Dans la même lettre, il insiste sur le respect politique qu’il porte à Gramsci, malgré sa position très critique en ce qui concerne la philosophie :
L’irrespect que j’ai pour Gramsci est purement philosophique, car c’était un maître esprit, incomparable pour son discernement théorique dans le domaine de l’histoire, et personne n’arrive à ses chevilles dans ce domaine-là13.
Ce changement de position se traduit précisément dans la section « Le marxisme n’est pas un historicisme » du chapitre de Lire le Capital écrit par Althusser – dont la publication dans Trimestre déclenchera la polémique. Cette critique est une page assez bien connue de l’histoire du marxisme du XXe siècle. Althusser prend les références de Gramsci à un « historicisme absolu » comme un danger théorique et politique important.
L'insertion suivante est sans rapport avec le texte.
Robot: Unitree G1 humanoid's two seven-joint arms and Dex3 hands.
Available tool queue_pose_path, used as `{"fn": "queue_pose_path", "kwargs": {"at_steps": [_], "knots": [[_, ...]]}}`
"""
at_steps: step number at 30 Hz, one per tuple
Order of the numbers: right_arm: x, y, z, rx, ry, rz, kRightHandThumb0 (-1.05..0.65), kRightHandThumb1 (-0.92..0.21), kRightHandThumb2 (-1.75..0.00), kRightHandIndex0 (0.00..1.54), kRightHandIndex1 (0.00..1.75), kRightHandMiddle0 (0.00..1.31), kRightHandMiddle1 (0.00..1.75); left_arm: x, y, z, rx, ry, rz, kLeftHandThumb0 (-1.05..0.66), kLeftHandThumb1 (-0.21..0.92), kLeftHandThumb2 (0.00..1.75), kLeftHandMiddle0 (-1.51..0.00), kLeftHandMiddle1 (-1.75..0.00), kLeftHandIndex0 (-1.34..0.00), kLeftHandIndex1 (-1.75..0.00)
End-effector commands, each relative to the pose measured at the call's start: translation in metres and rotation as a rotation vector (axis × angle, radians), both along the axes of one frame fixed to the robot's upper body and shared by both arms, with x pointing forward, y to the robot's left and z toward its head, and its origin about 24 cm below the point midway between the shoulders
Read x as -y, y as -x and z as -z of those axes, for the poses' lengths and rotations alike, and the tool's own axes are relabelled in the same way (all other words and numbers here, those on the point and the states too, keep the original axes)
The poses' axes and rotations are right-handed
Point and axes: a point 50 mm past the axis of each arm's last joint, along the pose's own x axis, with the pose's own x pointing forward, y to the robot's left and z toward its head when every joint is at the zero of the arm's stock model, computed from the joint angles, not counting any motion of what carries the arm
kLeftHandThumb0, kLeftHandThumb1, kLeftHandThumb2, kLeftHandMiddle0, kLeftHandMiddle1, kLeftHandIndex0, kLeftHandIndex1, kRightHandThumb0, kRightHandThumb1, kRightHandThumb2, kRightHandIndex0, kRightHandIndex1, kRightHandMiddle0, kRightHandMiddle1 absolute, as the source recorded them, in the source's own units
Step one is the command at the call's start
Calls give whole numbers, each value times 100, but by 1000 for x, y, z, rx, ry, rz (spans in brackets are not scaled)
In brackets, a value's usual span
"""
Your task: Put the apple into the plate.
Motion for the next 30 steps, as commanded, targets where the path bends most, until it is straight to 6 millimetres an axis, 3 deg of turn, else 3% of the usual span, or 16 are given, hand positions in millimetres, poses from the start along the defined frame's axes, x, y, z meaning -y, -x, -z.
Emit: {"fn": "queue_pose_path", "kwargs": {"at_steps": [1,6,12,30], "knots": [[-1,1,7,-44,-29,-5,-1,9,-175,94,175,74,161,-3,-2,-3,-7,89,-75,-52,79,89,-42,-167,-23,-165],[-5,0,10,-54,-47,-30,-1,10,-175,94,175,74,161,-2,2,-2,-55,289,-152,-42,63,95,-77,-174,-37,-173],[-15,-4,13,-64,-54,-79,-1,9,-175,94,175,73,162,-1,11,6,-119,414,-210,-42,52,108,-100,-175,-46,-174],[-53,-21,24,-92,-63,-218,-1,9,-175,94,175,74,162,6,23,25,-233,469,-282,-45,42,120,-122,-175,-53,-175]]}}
Pour lui, le danger était de « confondre dans le seul matérialisme historique, à la fois la théorie de l’histoire, et le matérialisme historique14 », et aussi de « réunir sous un même terme la théorie scientifique de l’histoire (matérialisme historique) et la philosophie marxiste (matérialisme dialectique) et à penser cette unité comme une « conception du monde » ou comme une « idéologie » somme toute comparable aux anciennes religions15 ». On voit qu’ici, et c’est l’un des enjeux du texte que nous publions, Althusser fait à Gramsci un reproche qui reproduit celui qu’il fait à la conception « officielle » du PCF en matière philosophique. Pour lui « réduire la science à l’histoire comme à son “essence“ », était une « tentation empiriste16 ». Althusser se référait aussi à ce qu’il voyait comme la tentation de « l’union de l’humanisme et de l’historicisme17» et considérait qu’une telle tentation était au fond comme un humanisme « gauchiste », comme des variantes du « communisme de gauche » après 1917, comme une réaction aux exigences mais aussi aux difficultés de la période post-révolutionnaire.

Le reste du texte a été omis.